A single stretch of the material below is to be transcribed exactly, starting at the line with "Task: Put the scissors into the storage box" and ending after the line with "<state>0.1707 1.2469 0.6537".
__________
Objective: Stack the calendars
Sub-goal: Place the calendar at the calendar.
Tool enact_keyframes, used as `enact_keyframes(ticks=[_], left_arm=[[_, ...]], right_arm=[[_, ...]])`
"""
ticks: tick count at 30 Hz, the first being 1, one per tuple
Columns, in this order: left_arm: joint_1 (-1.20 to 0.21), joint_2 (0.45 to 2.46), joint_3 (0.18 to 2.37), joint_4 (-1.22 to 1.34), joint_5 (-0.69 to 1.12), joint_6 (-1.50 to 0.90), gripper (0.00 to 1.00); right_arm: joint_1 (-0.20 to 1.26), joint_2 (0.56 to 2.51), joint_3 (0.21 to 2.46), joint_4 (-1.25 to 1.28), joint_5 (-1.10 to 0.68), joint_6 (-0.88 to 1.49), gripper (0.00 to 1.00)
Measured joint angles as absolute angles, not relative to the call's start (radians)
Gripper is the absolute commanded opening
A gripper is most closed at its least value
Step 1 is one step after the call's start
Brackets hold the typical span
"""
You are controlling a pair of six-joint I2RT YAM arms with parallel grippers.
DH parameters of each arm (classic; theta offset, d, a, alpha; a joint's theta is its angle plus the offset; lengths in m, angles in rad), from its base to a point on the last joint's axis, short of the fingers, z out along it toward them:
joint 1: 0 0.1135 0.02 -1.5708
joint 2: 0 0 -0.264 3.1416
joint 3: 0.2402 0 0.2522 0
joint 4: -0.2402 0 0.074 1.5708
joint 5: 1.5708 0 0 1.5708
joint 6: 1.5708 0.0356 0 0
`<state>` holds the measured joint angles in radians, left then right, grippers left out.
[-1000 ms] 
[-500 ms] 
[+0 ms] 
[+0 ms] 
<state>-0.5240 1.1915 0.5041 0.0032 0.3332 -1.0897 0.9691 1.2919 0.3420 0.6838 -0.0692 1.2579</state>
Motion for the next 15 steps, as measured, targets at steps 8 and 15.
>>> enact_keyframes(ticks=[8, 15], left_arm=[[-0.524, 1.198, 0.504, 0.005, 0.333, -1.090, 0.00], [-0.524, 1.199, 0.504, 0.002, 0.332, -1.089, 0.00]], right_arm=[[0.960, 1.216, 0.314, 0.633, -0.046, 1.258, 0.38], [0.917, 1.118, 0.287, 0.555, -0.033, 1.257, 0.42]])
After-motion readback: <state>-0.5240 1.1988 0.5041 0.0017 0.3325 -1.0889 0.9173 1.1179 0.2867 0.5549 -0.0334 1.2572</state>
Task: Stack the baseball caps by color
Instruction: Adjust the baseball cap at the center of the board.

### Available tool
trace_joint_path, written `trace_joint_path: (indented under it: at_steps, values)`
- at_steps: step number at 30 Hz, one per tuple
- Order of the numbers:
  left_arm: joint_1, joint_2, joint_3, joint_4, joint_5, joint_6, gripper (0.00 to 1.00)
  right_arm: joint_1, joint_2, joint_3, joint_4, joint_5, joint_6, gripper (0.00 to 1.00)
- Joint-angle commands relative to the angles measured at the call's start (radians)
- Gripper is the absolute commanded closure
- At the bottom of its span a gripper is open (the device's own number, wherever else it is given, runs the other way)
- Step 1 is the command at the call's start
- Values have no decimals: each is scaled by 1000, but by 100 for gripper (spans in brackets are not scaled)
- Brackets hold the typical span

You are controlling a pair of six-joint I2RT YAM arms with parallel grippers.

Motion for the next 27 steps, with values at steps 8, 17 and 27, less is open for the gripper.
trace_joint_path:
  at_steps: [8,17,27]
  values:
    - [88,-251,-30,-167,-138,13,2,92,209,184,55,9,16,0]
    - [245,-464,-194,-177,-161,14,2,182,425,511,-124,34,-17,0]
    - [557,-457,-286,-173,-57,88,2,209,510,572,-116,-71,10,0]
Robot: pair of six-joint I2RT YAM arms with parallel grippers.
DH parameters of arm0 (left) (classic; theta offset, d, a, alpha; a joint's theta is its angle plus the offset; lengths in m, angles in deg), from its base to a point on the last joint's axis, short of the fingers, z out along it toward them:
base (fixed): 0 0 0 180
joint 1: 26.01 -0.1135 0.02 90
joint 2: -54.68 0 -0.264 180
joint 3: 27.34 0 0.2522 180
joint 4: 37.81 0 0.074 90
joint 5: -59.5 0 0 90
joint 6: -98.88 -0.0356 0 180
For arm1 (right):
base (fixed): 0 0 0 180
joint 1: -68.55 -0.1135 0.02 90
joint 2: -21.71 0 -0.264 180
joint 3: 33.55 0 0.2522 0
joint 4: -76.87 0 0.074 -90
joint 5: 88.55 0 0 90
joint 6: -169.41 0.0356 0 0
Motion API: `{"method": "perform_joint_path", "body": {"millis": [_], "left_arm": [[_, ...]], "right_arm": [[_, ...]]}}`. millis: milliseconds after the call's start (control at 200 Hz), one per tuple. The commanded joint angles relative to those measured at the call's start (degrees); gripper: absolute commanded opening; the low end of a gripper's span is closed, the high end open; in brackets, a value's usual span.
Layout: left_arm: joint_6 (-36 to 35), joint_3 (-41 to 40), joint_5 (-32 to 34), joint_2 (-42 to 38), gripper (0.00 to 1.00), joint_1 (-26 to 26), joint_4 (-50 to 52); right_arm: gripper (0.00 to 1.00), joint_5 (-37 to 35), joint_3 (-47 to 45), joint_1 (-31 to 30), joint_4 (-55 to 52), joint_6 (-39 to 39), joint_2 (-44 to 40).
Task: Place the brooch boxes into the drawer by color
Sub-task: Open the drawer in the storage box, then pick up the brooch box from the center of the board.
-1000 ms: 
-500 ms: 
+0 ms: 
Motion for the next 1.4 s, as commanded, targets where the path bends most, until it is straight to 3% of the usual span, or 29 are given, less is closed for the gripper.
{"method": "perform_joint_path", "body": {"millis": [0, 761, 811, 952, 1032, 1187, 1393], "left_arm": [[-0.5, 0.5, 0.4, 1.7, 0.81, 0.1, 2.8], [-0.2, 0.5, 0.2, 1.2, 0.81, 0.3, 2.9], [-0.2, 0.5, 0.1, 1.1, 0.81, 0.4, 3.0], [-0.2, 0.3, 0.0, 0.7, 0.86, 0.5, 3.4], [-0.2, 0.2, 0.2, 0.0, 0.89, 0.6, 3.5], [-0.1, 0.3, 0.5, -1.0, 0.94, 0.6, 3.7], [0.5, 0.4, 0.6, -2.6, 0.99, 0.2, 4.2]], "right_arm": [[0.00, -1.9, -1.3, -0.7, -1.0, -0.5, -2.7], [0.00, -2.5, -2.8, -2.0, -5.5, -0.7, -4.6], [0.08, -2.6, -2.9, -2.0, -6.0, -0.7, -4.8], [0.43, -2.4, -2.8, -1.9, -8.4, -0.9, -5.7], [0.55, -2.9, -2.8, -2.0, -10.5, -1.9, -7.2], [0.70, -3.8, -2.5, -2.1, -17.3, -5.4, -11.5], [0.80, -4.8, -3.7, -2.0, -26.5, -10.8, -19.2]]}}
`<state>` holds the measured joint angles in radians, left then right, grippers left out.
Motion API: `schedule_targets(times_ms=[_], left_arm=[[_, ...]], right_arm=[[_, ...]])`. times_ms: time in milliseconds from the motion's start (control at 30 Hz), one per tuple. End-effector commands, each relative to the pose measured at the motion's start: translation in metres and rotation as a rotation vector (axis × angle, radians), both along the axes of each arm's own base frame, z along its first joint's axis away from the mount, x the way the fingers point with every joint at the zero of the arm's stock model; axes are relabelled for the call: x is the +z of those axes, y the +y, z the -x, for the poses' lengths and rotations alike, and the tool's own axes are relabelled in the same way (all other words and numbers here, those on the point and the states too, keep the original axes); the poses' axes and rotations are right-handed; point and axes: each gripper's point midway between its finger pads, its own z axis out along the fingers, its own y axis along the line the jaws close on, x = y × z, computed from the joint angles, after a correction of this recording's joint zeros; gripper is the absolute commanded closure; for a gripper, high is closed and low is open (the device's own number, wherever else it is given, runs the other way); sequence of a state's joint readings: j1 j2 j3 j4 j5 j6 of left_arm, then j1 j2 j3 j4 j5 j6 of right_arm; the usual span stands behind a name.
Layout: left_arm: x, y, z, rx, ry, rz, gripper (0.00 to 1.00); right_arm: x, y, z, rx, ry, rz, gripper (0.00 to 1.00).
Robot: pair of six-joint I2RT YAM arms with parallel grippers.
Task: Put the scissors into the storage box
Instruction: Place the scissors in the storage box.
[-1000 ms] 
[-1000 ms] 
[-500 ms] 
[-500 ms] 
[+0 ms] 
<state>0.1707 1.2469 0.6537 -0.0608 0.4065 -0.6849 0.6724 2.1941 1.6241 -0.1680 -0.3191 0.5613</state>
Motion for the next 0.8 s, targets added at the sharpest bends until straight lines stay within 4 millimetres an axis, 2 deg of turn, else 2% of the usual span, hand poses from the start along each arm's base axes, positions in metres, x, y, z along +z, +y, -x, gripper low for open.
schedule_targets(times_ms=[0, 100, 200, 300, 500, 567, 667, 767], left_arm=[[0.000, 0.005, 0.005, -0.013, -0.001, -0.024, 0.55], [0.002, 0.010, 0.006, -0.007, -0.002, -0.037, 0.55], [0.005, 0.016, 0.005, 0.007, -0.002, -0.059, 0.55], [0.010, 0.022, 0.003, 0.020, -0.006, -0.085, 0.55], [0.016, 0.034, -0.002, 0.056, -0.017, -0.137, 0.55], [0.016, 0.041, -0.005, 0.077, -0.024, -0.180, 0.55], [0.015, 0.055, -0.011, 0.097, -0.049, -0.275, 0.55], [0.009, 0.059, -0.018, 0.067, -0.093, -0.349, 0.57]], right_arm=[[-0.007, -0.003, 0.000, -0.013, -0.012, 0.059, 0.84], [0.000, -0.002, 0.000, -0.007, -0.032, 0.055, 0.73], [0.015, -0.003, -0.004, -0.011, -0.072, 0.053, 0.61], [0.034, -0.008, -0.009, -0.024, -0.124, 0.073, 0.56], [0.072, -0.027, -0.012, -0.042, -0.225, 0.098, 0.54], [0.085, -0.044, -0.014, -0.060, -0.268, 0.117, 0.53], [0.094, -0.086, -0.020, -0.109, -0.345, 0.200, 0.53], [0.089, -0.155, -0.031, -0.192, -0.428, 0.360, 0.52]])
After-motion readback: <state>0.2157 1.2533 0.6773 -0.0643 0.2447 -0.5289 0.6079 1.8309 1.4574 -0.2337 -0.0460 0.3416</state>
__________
◆ Reply:
Task: Put the scissors into the storage box
Instruction: Place the scissors in the storage box.
[-1000 ms] 
[-1000 ms] 
[-500 ms] 
[-500 ms] 
[+0 ms] 
<state>0.1707 1.2469 0.6537 -0.0608 0.4065 -0.6849 0.6724 2.1941 1.6241 -0.1680 -0.3191 0.5613</state>

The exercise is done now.